Set down only what runs from the line containing "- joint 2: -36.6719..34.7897" through the last line of the data, exactly as it reads.

Collected material
####

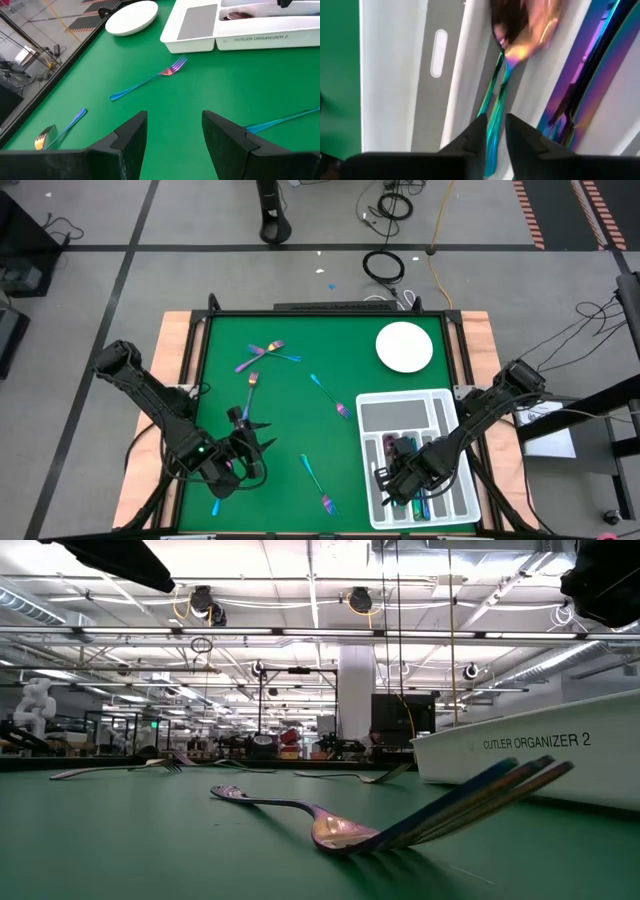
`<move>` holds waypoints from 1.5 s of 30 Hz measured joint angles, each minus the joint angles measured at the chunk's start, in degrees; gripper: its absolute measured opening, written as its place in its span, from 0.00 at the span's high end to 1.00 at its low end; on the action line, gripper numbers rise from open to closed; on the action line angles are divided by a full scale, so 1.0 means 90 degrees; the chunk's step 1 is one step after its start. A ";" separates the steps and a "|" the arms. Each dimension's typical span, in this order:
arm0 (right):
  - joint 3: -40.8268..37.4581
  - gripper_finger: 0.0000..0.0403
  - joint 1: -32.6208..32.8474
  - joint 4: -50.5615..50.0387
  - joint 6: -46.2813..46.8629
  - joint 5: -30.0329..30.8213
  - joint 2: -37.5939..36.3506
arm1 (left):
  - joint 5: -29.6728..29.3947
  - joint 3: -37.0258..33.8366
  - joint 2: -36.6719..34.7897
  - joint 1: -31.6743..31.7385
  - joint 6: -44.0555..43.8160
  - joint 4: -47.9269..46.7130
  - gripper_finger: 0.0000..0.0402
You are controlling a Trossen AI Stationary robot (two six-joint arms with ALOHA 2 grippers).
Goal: Sort silverware
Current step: Put the spoon into the utensil organizer, then put the bottom right fork into the utensil organizer
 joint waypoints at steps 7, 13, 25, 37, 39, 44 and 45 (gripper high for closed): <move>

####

The answer
  - joint 2: -36.6719..34.7897
  - joint 1: -31.6743..31.7385
  - joint 6: -44.0555..43.8160
  - joint 4: -47.9269..46.7130
  - gripper_finger: 0.0000..0.0402
You are controlling a Trossen AI Stationary robot (two six-joint arms with ALOHA 2 grippers).
Goal: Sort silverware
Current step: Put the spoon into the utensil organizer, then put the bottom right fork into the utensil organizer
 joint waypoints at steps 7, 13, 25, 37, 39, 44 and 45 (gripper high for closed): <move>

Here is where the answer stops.